Прошло больше года. И вдруг рано утром телефонный звонок.
— Это Шубкин? — донесся откуда-то издалека незнакомый голос.
— Слушаю.
— Владимир Николаевич?
— Да, да.
— Это Ваша заметка «Восстановить справедливость» опубликована в «Огоньке»?
— Да. Но с кем я говорю? Может быть, Вы представитесь?
— Из Барнаула. Прокурор Алтайского края Гущин Иван Павлович.
«В Барнауле уже разгар рабочего дня» — сообразил я.
— Слушаю Вас.
— Я прочел заметку и затребовал дело Вашего отца. По долгу службы я имею доступ к соответствующим архивам. Вы писали, что Шубкин Н. Ф. был арестован в 1937 г. и осужден на 10 лет без права переписки, что в свидетельстве о смерти сказано, что он умер 19 марта 1944 г…
— Что Вы установили?
— Все это не так…
А вскоре я получил от И. П. Гущина «Алтайскую правду», где было опубликовано его «Открытое письмо профессору В. Н. Шубкину», с большими выдержками из протоколов допросов, проходивших в барнаульском отделе НКВД в 1937 г.
Спасибо Ивану Павловичу! Ведь мог бы и не прочесть моей заметки. И не затребовать дело отца. И не позвонить мне. И не написать статью. Все это он вполне мог бы и не делать, и никто из начальства ему ни одного осуждающего слова не сказал бы. А он еще вдобавок, когда я приехал в Барнаул, позвонил в управление КГБ по Алтайскому краю, чтобы дали мне возможность ознакомиться с делом — 22498.
* * *
Странно: как все-таки жило общество, когда жить нельзя? Тяжкий пресс каждодневных забот? Жизнестойкость? Умение забыться, оттеснять ужас бытия? Фатализм? — не берусь судить…

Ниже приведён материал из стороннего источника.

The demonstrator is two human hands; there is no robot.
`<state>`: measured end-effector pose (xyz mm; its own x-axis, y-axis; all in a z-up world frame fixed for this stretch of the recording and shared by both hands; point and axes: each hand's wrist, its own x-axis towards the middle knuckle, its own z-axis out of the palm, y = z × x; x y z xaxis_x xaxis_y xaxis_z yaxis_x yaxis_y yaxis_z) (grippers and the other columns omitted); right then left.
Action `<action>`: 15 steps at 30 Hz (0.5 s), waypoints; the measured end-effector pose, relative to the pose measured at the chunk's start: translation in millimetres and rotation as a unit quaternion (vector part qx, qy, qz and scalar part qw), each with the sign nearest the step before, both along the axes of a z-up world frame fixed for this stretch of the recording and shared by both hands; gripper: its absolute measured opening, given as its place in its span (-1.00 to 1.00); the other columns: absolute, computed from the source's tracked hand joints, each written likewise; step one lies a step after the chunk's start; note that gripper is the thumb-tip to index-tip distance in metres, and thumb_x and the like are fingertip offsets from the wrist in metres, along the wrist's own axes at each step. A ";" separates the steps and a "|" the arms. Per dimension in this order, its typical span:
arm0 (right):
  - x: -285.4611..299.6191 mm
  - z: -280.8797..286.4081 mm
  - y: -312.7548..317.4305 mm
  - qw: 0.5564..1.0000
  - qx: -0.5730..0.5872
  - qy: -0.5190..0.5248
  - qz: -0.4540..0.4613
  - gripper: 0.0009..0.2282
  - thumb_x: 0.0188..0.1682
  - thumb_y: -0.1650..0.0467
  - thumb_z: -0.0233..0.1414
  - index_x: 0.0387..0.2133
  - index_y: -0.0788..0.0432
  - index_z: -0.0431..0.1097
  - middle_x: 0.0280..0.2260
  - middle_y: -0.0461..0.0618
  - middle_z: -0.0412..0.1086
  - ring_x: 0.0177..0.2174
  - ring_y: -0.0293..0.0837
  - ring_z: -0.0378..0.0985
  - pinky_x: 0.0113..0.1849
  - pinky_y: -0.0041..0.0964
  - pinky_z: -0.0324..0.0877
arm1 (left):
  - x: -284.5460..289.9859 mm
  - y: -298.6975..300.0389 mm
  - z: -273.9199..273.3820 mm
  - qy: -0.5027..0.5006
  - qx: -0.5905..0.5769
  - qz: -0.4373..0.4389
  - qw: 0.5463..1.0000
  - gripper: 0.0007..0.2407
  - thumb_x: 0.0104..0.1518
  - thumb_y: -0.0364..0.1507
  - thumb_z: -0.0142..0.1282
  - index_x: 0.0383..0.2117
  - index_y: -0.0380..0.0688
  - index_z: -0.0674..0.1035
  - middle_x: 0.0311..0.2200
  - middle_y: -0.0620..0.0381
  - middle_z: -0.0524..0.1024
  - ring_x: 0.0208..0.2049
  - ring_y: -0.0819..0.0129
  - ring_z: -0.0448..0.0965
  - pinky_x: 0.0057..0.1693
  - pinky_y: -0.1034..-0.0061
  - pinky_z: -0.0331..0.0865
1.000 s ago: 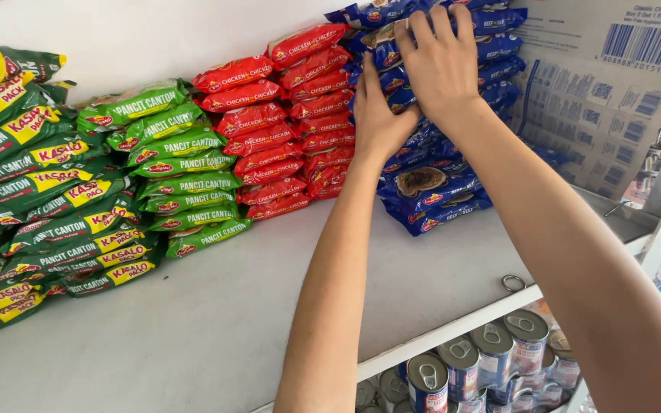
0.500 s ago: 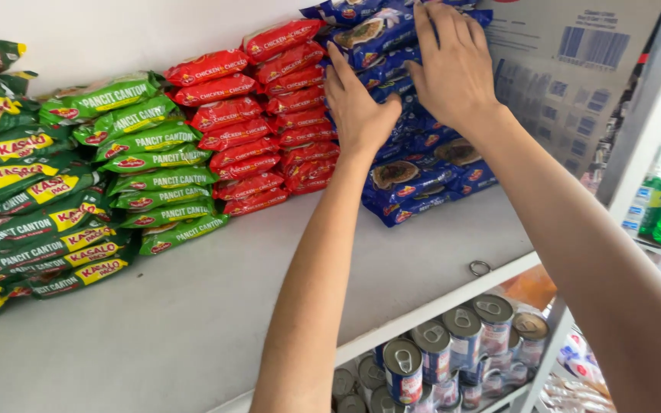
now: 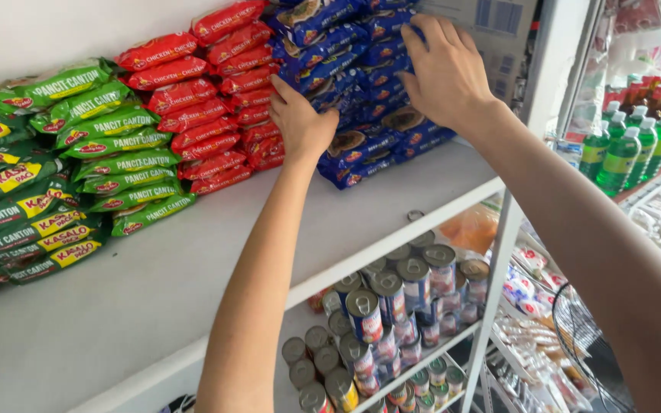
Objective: Stocking instant noodle packets onto a shelf from a plastic crate.
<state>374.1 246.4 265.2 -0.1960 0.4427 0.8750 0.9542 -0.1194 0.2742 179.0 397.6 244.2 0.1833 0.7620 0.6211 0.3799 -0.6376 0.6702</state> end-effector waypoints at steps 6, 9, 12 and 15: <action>-4.9 1.7 -30.0 0.999 -0.043 0.021 0.005 -0.49 0.03 0.35 0.20 0.23 0.34 0.32 0.22 0.23 0.23 0.22 0.14 0.24 0.15 0.04 0.22 | -21.2 -12.5 -2.3 0.056 -0.007 0.000 0.998 -0.02 -0.01 -0.37 0.39 0.37 -0.37 -0.21 0.31 -0.55 -0.02 0.35 -0.64 -0.17 0.41 -0.19 -0.09; -9.2 11.5 -31.2 0.999 -0.035 0.009 0.009 -0.49 0.02 0.35 0.20 0.23 0.31 0.32 0.19 0.23 0.26 0.18 0.16 0.29 0.14 0.06 0.25 | -31.5 -18.5 10.6 0.105 -0.042 0.031 0.993 0.01 -0.05 -0.32 0.43 0.38 -0.36 -0.21 0.31 -0.55 -0.01 0.35 -0.54 -0.08 0.41 -0.13 -0.04; -24.3 20.4 -30.3 0.997 -0.052 0.046 0.012 -0.48 0.04 0.36 0.20 0.28 0.20 0.29 0.12 0.29 0.30 0.06 0.26 0.38 0.02 0.12 0.34 | -42.5 -22.7 18.6 0.069 -0.060 0.001 0.996 0.01 -0.10 -0.41 0.36 0.38 -0.34 -0.24 0.31 -0.59 -0.06 0.33 -0.39 0.09 0.34 0.08 0.20; -31.0 28.4 -13.7 0.996 -0.049 0.067 0.022 -0.49 0.03 0.37 0.22 0.27 0.11 0.27 0.04 0.33 0.34 -0.06 0.33 0.46 -0.11 0.17 0.41 | -39.9 2.5 13.0 0.045 -0.048 -0.035 0.997 0.00 -0.11 -0.43 0.34 0.37 -0.45 -0.24 0.27 -0.61 0.04 0.27 -0.31 0.27 0.34 0.26 0.26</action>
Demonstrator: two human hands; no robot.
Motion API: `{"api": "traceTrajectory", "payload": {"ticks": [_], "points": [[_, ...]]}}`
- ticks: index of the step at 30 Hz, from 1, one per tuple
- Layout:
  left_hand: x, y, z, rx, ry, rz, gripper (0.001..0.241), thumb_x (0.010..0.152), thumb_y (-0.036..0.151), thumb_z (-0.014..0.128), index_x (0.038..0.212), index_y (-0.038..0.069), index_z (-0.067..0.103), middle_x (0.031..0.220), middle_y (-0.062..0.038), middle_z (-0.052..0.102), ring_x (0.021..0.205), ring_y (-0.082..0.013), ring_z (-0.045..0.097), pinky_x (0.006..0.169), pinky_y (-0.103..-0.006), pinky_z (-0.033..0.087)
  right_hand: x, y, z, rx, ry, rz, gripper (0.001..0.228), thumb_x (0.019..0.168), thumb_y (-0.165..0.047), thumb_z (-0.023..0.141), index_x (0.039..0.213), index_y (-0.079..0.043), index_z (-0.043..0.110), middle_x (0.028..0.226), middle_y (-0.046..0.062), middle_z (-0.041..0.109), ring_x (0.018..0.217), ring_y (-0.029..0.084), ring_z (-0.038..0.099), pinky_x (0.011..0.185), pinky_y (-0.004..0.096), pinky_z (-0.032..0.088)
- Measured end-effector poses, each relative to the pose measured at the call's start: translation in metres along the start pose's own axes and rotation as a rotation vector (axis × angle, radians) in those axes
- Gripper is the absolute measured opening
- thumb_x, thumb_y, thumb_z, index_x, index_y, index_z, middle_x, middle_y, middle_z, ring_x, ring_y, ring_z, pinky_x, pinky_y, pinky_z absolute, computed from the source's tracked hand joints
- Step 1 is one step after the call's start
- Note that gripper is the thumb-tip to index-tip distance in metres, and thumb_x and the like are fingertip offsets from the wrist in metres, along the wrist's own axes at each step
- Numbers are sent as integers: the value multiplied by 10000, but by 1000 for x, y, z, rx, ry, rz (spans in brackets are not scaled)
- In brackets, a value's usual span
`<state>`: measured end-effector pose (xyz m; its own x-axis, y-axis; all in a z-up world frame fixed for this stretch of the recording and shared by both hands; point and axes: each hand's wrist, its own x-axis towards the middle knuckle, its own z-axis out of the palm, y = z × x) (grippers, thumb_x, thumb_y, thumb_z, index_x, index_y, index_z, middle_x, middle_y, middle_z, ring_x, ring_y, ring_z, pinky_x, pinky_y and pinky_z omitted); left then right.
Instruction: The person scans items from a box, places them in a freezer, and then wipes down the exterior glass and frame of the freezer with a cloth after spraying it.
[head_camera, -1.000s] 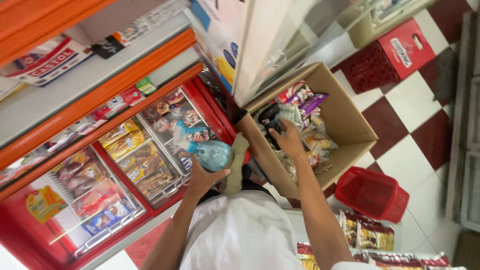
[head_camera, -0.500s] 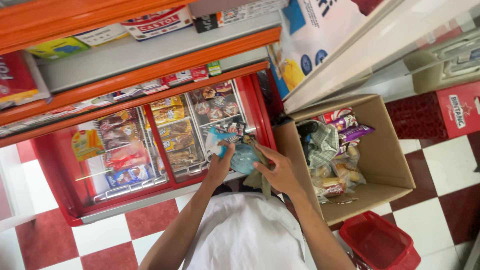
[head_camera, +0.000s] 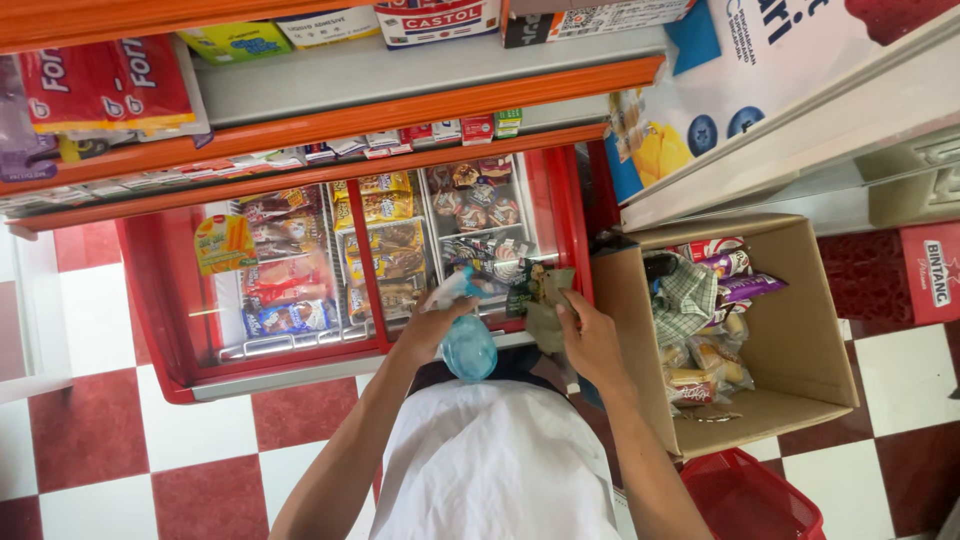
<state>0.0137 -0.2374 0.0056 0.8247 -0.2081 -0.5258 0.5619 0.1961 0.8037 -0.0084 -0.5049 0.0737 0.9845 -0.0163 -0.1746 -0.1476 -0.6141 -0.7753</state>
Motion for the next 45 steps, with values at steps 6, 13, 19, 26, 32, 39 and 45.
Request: {"api": "traceTrajectory", "payload": {"ticks": [6, 13, 19, 26, 32, 39, 45], "points": [[-6, -20, 5, -65, 96, -154, 321, 938, 127, 743, 1235, 16, 689, 985, -44, 729, 868, -145, 661, 770, -327, 531, -2, -20, 26, 225, -63, 41, 414, 928, -246, 700, 1280, -44, 617, 1115, 167, 745, 1078, 295, 721, 858, 355, 552], [-22, 10, -2, -152, -203, 74, 368, 965, 137, 659, 1325, 61, 659, 1256, -19, 714, 1108, -114, 655, 985, -305, 491, -1, -28, 32, -22, -42, 60, 377, 850, -241, 806, 1115, -13, 665, 989, 178, 748, 905, 293, 734, 815, 370, 566], [-8, 20, -17, 93, -161, 149, 379, 977, 273, 647, 1320, 113, 664, 1215, -15, 720, 1042, -146, 672, 951, -316, 507, 6, -23, 5, -133, 55, 42, 363, 982, -252, 637, 1255, -24, 561, 951, 286, 713, 935, 476, 683, 749, 541, 517], [1, 20, -17, 530, 133, 28, 450, 956, 486, 663, 1214, 128, 753, 849, -111, 722, 798, -220, 665, 724, -388, 533, 8, -7, -10, -71, 178, 37, 379, 982, -268, 656, 1201, 23, 551, 979, 282, 718, 956, 462, 703, 757, 513, 547], [21, 20, -19, 936, 199, 109, 513, 982, 576, 614, 1152, 123, 787, 908, -203, 763, 929, -377, 731, 824, -446, 556, 9, -1, -11, -18, 222, 79, 396, 952, -277, 700, 1177, 28, 581, 972, 245, 738, 946, 406, 736, 775, 462, 557], [28, 26, -22, 947, 153, 565, 671, 916, 577, 672, 1267, 5, 659, 916, -265, 721, 883, -470, 695, 761, -550, 536, 14, 2, -9, 73, 224, 117, 380, 940, -277, 723, 1164, 9, 610, 1031, 192, 743, 969, 301, 740, 819, 403, 549], [24, 30, -10, 970, 299, 182, 505, 985, 559, 583, 949, 105, 800, 831, -215, 724, 845, -455, 696, 765, -531, 533, 27, 2, 2, 105, 212, 52, 379, 939, -292, 736, 1150, 1, 620, 1023, 184, 739, 951, 287, 738, 810, 390, 554]]}}
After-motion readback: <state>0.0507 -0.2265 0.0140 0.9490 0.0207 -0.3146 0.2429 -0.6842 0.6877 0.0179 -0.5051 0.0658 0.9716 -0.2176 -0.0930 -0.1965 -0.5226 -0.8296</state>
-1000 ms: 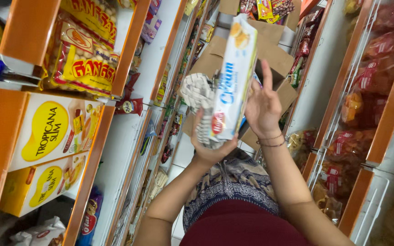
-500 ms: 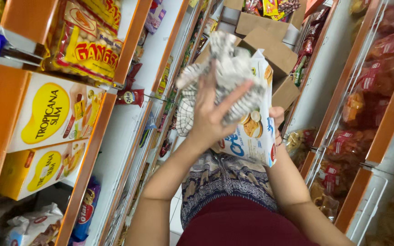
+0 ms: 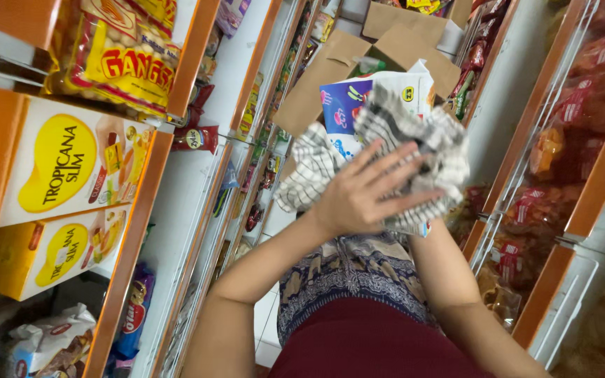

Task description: The person wipes various packaged snack items with a cloth before placing them onto store shelves. The person uses a handheld scanner on some items and sprays a liquid from a bottle onto the cloth.

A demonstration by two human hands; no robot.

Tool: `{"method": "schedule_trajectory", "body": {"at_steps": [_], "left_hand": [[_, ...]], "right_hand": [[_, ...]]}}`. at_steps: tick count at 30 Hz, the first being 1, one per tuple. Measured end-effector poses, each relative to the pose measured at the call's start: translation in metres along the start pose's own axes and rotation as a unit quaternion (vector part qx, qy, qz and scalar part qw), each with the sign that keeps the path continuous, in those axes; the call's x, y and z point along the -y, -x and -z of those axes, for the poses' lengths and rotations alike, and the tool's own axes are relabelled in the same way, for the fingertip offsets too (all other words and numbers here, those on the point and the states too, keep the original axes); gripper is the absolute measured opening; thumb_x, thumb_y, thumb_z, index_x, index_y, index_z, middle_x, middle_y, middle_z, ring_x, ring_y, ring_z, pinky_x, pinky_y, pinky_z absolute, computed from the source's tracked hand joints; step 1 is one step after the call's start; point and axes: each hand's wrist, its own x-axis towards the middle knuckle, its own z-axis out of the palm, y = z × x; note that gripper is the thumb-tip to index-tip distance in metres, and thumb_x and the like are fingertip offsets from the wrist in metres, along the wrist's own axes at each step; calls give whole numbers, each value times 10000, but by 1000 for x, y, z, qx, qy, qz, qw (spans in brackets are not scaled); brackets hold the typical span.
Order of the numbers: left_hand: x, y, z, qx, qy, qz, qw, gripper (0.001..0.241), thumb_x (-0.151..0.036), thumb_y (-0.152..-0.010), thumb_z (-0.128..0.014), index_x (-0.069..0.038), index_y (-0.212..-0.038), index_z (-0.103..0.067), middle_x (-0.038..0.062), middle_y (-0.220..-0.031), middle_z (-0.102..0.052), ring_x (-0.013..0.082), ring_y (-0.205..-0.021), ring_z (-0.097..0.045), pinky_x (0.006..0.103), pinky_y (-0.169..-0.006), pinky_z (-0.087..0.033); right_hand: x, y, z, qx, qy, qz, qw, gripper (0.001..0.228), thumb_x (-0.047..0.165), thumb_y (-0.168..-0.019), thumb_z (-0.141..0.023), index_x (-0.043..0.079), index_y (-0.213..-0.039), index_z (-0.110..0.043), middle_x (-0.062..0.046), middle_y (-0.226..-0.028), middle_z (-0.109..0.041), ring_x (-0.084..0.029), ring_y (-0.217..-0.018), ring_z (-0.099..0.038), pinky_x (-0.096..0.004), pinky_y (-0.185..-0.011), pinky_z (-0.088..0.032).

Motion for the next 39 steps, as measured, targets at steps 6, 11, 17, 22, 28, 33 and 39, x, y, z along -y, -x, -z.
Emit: {"method": "schedule_trajectory", "body": {"at_steps": [6,11,17,22,28,33,39], "left_hand": [[45,-28,9,-72,38,209,975,685,-325,-814,-851,-329,-1433,-559,185,-1436,-534,336,-1377,-537,526,-1204,-383],[111,-16,-40,-171,206,345,900,450,-195,-1047,-687,-115,-1480,-589,154,-1452,-660,267,-1339,-646,355,-1210,-498],[189,51,-213,-169,437,632,617,832,-388,-867,-711,126,-1470,-457,244,-1492,-532,325,-1384,-512,402,-1139,-389],[150,96,-332,-27,242,502,830,864,-206,-787,-805,-102,-1541,-396,293,-1376,-544,434,-1289,-535,470,-1123,-424],[142,99,-376,56,176,476,860,877,-289,-770,-842,-164,-1492,-360,315,-1386,-414,513,-1274,-431,558,-1099,-379],[139,92,-343,74,65,419,903,583,-453,-923,-815,-209,-1376,-541,271,-1418,-450,449,-1312,-454,531,-1097,-423],[107,85,-246,54,762,470,443,620,-387,-931,-668,-123,-1467,-502,46,-1377,-635,149,-1269,-618,331,-1041,-515]], "right_hand": [[17,29,33,80,-27,-103,991,697,330,-903,-636,-108,-1430,-505,-287,-1338,-621,-402,-1168,-648,-478,-1061,-527],[27,69,39,-16,-7,-139,990,920,335,-738,-683,-12,-1553,-433,-242,-1459,-570,-411,-1269,-604,-517,-1118,-488],[46,115,64,-130,23,5,991,909,342,-752,-682,-2,-1555,-432,-222,-1453,-572,-384,-1272,-599,-491,-1119,-480],[63,129,92,-187,60,66,978,899,348,-763,-681,6,-1557,-432,-205,-1448,-574,-361,-1274,-594,-469,-1120,-474],[69,118,126,-266,149,65,950,856,313,-789,-670,-30,-1529,-410,-217,-1310,-532,-379,-1150,-536,-490,-1016,-444],[64,82,116,-204,500,126,832,976,269,-734,-678,25,-1617,-343,-220,-1478,-433,-372,-1384,-434,-449,-1189,-339],[60,35,72,-177,886,73,423,1034,353,-659,-793,185,-1608,-419,-237,-1530,-320,-436,-1439,-362,-509,-1221,-306]]}}
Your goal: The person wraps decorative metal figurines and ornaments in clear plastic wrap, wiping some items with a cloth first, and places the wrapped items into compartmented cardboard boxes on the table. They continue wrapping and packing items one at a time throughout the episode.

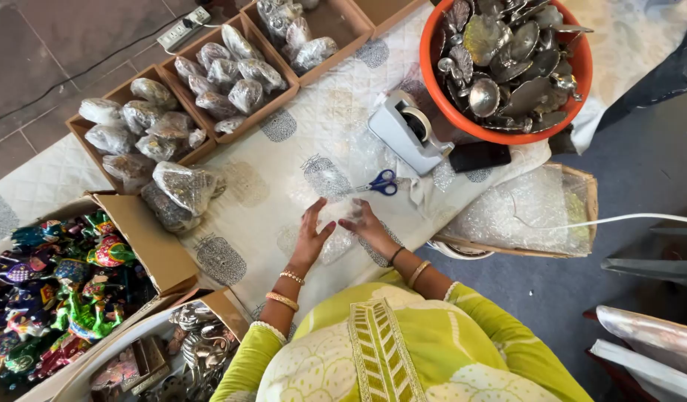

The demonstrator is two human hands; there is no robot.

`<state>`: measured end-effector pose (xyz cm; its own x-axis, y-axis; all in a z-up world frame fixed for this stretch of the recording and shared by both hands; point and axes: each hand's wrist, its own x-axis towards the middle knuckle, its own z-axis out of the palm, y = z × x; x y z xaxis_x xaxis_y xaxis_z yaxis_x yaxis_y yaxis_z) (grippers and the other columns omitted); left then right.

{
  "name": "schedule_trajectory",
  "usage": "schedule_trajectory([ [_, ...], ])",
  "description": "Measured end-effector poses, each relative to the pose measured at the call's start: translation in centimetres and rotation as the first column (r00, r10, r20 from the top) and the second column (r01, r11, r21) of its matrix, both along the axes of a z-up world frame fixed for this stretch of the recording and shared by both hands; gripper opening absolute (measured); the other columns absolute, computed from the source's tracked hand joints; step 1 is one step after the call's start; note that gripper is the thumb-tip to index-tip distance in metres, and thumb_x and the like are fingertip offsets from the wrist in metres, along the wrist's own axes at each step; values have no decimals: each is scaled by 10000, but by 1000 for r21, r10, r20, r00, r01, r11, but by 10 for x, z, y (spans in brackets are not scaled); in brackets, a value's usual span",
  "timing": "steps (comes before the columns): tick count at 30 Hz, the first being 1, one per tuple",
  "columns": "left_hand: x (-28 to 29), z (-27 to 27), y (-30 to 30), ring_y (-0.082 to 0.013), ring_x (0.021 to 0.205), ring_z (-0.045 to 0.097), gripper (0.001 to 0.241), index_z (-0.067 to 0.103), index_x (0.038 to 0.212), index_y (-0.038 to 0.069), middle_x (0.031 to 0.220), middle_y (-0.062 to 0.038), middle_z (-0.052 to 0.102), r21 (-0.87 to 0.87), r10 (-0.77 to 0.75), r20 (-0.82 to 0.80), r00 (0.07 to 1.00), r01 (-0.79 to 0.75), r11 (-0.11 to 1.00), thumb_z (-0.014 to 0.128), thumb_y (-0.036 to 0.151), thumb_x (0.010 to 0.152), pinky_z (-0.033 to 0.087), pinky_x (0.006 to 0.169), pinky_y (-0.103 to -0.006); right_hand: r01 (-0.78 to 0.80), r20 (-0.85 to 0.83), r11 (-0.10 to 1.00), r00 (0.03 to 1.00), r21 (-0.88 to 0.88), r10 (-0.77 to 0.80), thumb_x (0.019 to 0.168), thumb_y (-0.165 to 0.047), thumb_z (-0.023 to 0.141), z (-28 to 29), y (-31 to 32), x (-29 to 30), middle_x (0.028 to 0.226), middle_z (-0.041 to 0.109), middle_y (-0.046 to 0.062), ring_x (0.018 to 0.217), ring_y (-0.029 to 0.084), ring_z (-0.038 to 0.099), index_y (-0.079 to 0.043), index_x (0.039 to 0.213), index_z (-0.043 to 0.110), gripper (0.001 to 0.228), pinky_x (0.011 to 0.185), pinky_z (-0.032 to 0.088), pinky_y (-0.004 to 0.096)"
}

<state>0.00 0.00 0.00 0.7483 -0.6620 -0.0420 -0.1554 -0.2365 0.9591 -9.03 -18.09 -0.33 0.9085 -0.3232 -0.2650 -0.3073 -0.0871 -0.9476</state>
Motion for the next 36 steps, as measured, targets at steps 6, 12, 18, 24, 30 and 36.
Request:
schedule_trajectory([
  [6, 7, 11, 10, -333, 1196, 528, 714, 371, 1479, 75, 1410, -144, 379, -242, 333, -688, 645, -636, 733, 760, 175, 889, 579, 1002, -521, -34, 61, 893, 998, 449, 8, 980, -145, 689, -54, -27, 4, 1188, 682, 63, 1093, 135, 635, 3, 1342, 600, 401, 970, 526, 279],
  [12, 13, 48, 8, -264, 1199, 633, 614, 532, 1376, 37, 1359, -147, 615, -386, -218, -910, 352, -530, 755, 663, 388, 889, 560, 982, -374, -119, -54, 951, 989, 285, 140, 929, -180, 709, 46, -13, 21, 1115, 691, 37, 898, 129, 643, -86, 1354, 579, 454, 752, 575, 302],
  [18, 32, -17, 17, -211, 892, 700, 123, 654, 1092, 29, 995, -80, 708, -400, 82, -738, 670, -532, 746, 666, 127, 1019, 650, 846, -418, -147, 110, 941, 987, 304, 119, 978, -136, 704, -9, -41, 12, 1003, 690, 60, 881, 134, 660, -22, 1252, 647, 302, 804, 590, 294],
  [24, 34, -43, 34, -162, 722, 607, 118, 669, 1042, 29, 907, -69, 684, -352, 177, -736, 653, -593, 724, 703, 140, 1061, 484, 545, -314, 107, 210, 937, 960, 332, -185, 1054, -113, 608, -17, -37, 18, 938, 558, -42, 847, 70, 533, -68, 1145, 603, 101, 760, 488, 228],
  [30, 40, 7, 43, -147, 876, 733, 105, 647, 1033, 43, 974, -68, 736, -316, 182, -820, 543, -694, 647, 621, 139, 998, 597, 711, -290, 172, -43, 940, 985, 293, -167, 1051, -157, 578, 49, -32, 32, 717, 498, -55, 557, 43, 414, -150, 1074, 580, 24, 448, 305, 211],
  [36, 47, -33, 47, -160, 567, 531, 148, 543, 1062, 93, 756, -38, 575, -284, 403, -690, 602, -736, 614, 677, 154, 1046, 429, 474, -342, 76, 14, 992, 997, -105, -75, 1055, -133, 564, 58, -26, 58, 675, 581, -12, 514, 78, 520, -121, 1090, 565, 36, 466, 404, 259],
])
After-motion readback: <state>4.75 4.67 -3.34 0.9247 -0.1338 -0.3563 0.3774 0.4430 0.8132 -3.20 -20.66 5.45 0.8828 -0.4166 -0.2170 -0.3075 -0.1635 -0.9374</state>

Продолжаю читать дело. Вот постановление, вынесенное помощником оперуполномоченного 3-го Отдела ЦНКВД по Запсибкраю младшим лейтенантом Синельниковым о привлечении гражданина Шубкина Н. Ф. в качестве обвиняемого по ст. 58-2-11 УК. Мера пресечения — содержание под стражей в барнаульской тюрьме. В июле 1937 г., когда пришли арестовывать отца, его не было в Барнауле. В связи с этим к делу приобщена справка, что Шубкин Н. Ф. выехал (с женой, сыном и дочерью) 2 июня 1937 г. на Алтай временно (на лето) и должен побывать в Ойрот-Туре, Чемале и других местах.
Хорошо помню лето 1937 г. Весь учебный год отец и мать брали дополнительные уроки, прирабатывали, чтобы скопить денег на поездку всей семьей на Алтай. И все сбылось, что намечали; пароходом добрались до Бийска, удачно проголосовали на Чуйском тракте и добрались до Чемала, где сняли у крестьянина пол-избы. Повезло и с погодой: по ночам гремели грозы, но днем, как по заказу, сияло солнце.
В тот день, в конце июля, я, переполненный впечатлениями, прибежал к ужину домой и уже начал было рассказывать о том, как на Катуни перевернуло лодку, но мама остановила меня: «Подожди. Послушай. Сегодня пришло письмо от тети Нади из Барнаула. Она пишет, у нас дома был обыск и сотрудники НКВД предъявили ордер на арест папы…»
Едва я лег спать, кто-то постучал в окно, и я узнал голос нашего семейного врача, старого приятеля отца, который тоже отдыхал здесь. Кухню, куда отец привел гостя от комнаты, где мы спали, отделяла дощатая перегородка, и мне были хорошо слышны их голоса.